Stored records:

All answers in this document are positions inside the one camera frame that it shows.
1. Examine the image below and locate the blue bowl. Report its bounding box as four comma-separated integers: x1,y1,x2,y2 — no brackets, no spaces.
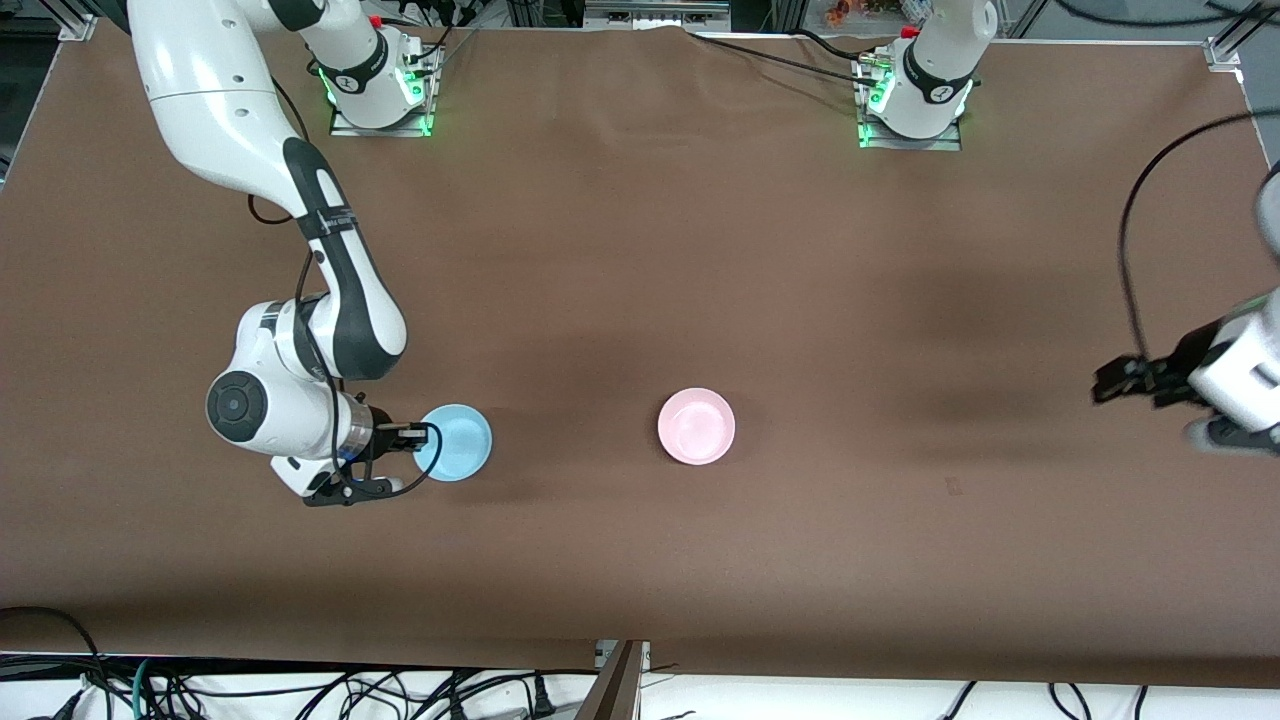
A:
414,403,494,484

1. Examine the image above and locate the pink bowl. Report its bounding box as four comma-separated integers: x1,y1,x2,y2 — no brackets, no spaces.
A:
657,387,737,467

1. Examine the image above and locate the brown table cloth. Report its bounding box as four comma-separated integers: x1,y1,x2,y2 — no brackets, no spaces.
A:
0,18,1280,691

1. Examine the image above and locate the grey device box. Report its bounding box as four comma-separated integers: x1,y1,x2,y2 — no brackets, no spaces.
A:
584,0,732,32

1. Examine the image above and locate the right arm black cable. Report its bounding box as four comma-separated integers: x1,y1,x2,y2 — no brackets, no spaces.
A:
247,75,443,493

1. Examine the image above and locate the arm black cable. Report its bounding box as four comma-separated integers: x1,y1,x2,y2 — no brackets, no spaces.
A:
1117,108,1280,373
247,75,443,493

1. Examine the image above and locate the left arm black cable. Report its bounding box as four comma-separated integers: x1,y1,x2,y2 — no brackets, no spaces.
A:
1117,108,1280,373

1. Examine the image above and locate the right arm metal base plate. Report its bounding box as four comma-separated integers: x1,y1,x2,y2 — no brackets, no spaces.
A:
328,40,439,139

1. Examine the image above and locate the metal table post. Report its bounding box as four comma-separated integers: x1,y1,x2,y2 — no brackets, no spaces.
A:
574,640,651,720

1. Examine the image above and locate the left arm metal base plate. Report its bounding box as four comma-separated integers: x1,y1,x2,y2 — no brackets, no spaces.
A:
856,55,964,152

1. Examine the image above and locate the looped black floor cable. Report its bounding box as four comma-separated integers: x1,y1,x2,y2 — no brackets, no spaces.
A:
0,605,109,720

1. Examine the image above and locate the short black cable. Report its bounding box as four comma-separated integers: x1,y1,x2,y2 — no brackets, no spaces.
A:
795,28,873,63

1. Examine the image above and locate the long black cable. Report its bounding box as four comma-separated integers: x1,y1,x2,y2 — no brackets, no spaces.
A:
688,32,873,85

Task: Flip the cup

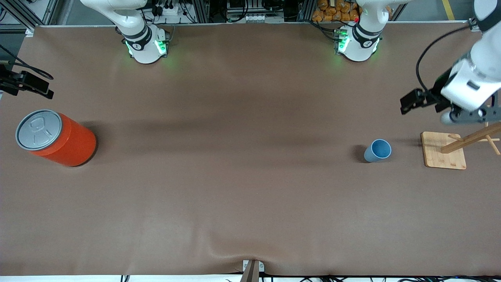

PROBLEM DETAILS
A single number is expected: the count of lines in the entries that carry the string "bowl".

ANSWER SECTION
2